Independent publishing house D&M Publishers Inc. says it is filing for bankruptcy protection.
The Vancouver-based publisher says it is working to locate an investor or purchaser for its assets.
D&M, which includes Douglas & McIntyre and Greystone Books, says it plans to continue operations while it restructures.
It says its subsidiary New Society Publishers Inc. is a separate legal entity, is not included in the bankruptcy filing and will continue business as usual.
Rowland Lorimer, director of the Canadian Centre for Studies in Publishing at Simon Fraser University, says American publisher Harper Collins is expected to buy the struggling Canadian company — a sign of the times for Canada's publishing world.
"What I expect to happen is that Harper Collins will assure the authors and everyone that it will continue D&M's publishing program and then it will come in and gradually examine each of the title areas and figure out which ones make enough money to continue and so forth," he said.

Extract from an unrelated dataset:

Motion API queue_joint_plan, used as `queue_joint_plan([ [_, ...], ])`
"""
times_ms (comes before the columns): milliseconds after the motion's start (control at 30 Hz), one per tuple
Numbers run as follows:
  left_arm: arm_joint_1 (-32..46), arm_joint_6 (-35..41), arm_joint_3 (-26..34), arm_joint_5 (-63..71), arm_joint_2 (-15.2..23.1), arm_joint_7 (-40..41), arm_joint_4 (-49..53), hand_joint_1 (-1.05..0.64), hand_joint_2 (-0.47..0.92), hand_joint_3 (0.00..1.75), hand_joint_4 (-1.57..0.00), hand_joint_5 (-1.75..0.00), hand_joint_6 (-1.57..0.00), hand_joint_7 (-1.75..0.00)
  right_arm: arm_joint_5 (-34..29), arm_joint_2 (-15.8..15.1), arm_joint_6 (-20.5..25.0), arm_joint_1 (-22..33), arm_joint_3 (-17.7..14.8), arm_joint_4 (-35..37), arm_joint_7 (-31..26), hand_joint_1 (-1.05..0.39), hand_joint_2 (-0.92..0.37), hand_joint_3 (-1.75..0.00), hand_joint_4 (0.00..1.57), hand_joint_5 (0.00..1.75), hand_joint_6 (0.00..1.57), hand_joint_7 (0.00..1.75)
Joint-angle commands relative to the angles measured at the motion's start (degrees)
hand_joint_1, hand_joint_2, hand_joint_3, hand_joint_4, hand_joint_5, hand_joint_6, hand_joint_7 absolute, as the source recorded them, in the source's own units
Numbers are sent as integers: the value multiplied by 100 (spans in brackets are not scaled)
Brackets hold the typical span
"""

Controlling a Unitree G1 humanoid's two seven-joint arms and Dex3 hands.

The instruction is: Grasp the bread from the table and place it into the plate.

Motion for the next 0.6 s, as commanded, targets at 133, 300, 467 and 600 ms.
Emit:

Lorimer says increasingly, well-heeled international publishing houses are the only outfits that can afford to do business in today's changing publishing climate.
Lorimer advises D&M authors to start looking for another publisher, as there's no guarantee the company's new owners will honour outstanding contracts.
D&M identifies itself as "Canada's pre-eminent independent publisher, with over forty years of success."
It has published books that include the non-fiction work Something Fierce by Carmen Aguirre, novels like Wayson Choy's The Jade Peony and art books such as The Art of Emily Carr.
The company, originally J.J. Douglas Ltd., was founded in 1970 in Vancouver and published its first book in 1971.